**EXERCISE GOAL**
In the records below, find each line containing the word "document" and copy it.

**ENTRIES SHOWN**

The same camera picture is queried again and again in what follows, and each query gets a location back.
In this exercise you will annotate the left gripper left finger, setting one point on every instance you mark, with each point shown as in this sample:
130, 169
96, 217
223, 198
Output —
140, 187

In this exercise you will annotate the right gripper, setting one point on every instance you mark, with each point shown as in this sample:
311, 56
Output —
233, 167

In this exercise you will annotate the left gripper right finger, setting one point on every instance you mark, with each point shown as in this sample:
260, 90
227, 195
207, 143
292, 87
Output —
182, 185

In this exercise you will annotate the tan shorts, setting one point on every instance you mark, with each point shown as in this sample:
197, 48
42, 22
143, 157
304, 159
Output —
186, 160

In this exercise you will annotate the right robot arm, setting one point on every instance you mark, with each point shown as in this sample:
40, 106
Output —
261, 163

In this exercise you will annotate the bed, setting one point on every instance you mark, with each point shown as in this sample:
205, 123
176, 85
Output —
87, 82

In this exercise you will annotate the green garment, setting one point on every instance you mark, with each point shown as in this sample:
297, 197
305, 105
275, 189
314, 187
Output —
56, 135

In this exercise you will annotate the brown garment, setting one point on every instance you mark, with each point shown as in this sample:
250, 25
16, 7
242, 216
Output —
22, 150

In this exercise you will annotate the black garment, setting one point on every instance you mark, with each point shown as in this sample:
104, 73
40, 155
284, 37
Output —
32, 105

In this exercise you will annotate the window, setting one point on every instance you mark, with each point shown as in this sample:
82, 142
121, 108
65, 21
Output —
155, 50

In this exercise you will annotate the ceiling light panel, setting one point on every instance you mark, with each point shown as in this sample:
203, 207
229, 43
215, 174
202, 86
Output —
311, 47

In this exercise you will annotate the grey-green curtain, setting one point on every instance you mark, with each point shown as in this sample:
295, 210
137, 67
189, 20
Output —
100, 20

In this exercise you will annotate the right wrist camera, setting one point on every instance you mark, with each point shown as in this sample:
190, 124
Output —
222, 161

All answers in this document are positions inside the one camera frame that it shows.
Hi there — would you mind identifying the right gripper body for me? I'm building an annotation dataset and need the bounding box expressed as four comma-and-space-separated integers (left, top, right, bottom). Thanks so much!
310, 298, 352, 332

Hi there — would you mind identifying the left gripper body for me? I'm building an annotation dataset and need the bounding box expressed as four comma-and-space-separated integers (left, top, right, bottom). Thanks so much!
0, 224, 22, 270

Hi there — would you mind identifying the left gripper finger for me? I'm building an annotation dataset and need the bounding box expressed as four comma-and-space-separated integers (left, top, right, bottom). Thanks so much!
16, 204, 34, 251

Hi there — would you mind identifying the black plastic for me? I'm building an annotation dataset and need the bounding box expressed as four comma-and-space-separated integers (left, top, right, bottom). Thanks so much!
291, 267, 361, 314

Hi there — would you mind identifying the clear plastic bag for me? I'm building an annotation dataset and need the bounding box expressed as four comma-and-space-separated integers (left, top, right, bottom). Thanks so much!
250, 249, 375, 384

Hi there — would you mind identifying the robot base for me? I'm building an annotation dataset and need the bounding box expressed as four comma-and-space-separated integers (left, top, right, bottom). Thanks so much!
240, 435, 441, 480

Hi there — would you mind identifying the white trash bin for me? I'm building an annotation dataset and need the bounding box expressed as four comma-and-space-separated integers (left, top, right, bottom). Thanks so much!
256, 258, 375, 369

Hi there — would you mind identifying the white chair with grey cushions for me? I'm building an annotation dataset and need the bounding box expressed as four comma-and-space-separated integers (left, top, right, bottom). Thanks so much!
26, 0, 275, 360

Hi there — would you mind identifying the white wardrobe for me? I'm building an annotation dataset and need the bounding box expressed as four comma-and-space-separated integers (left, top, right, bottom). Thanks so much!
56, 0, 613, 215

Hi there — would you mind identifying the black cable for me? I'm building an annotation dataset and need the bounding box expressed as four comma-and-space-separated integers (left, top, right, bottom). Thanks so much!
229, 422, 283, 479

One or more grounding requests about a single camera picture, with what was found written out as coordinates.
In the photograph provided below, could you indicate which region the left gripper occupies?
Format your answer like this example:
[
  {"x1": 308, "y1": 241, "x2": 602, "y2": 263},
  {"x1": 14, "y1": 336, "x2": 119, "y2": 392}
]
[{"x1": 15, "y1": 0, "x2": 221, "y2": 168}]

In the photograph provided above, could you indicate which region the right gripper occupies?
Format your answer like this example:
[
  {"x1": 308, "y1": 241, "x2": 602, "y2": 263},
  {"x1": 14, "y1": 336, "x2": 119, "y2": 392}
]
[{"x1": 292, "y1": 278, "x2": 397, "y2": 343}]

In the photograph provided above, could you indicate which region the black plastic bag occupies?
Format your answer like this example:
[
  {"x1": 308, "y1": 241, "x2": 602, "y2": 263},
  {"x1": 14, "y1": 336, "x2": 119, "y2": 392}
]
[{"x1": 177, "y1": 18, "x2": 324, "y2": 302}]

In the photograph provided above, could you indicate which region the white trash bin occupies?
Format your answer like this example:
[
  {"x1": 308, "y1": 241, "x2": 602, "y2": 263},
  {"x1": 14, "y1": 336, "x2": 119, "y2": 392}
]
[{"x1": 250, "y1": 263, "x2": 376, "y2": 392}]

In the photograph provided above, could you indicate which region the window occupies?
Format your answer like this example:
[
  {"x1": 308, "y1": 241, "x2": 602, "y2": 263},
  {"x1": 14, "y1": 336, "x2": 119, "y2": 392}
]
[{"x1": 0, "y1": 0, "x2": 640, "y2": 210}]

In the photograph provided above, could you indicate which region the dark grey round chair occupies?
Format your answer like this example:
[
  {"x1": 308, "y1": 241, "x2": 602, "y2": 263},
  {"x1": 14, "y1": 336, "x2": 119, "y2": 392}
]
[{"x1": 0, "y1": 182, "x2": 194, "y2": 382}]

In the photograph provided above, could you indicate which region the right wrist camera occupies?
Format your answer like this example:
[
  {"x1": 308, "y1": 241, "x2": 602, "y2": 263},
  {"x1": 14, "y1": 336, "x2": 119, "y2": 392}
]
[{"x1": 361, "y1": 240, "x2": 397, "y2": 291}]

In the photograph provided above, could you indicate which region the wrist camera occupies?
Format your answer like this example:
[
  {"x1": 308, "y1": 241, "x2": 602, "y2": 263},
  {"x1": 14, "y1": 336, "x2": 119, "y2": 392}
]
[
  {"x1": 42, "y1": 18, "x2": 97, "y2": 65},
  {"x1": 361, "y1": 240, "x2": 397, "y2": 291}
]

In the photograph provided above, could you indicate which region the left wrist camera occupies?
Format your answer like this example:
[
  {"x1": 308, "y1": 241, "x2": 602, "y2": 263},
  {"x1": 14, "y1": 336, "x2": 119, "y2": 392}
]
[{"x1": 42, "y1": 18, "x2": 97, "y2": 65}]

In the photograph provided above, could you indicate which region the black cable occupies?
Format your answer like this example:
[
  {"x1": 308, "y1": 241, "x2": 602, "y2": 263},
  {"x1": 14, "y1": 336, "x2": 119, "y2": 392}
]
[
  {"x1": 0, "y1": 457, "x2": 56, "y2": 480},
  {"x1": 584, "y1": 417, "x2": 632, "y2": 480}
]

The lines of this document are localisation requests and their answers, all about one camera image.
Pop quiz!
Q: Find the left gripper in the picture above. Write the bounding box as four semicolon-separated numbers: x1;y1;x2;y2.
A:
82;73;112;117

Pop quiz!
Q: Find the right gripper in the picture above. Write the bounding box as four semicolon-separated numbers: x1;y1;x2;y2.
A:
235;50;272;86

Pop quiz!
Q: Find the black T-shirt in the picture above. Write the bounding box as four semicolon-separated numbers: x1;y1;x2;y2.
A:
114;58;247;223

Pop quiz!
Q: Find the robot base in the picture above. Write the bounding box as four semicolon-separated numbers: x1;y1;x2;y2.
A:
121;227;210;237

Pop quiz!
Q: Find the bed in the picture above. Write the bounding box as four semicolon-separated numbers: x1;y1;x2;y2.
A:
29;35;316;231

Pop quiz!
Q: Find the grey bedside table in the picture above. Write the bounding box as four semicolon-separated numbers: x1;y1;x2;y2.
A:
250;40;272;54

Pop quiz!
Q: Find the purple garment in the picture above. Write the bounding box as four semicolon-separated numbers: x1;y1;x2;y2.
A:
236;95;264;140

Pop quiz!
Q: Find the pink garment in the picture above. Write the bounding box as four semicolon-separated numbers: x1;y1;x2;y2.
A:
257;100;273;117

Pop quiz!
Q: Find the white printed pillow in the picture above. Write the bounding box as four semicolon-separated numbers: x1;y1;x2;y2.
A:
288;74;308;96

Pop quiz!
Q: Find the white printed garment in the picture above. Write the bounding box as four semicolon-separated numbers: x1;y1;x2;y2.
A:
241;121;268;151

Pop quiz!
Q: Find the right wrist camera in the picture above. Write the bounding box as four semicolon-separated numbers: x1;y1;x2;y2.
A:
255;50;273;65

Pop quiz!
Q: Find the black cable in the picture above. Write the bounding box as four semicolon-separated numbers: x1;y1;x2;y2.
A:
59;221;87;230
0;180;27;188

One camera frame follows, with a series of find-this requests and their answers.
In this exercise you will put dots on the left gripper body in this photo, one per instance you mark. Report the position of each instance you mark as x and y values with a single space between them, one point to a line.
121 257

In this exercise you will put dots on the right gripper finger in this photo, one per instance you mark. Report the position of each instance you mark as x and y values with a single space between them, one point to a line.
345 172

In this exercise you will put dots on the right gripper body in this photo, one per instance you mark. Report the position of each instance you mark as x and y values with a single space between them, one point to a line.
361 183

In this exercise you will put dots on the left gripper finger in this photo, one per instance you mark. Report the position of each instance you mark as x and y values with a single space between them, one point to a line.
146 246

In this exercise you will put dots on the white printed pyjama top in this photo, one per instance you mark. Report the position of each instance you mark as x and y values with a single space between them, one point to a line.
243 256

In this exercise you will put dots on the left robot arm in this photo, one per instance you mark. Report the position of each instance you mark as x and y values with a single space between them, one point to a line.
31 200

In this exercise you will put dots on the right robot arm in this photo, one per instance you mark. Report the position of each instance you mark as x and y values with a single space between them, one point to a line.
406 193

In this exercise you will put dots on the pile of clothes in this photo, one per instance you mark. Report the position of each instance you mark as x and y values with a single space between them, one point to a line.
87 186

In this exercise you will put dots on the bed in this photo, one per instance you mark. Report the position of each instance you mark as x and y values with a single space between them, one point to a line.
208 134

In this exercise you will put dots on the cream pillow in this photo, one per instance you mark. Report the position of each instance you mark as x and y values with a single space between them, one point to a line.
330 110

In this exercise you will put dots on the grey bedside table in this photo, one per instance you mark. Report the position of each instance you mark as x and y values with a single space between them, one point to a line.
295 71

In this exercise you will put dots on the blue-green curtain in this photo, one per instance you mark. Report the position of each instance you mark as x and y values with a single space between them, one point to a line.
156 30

**OUTPUT FOR THIS TASK**
All answers in this document are positions inside the one camera frame that it shows.
The lines of this document are localisation requests and their answers, all about one camera image.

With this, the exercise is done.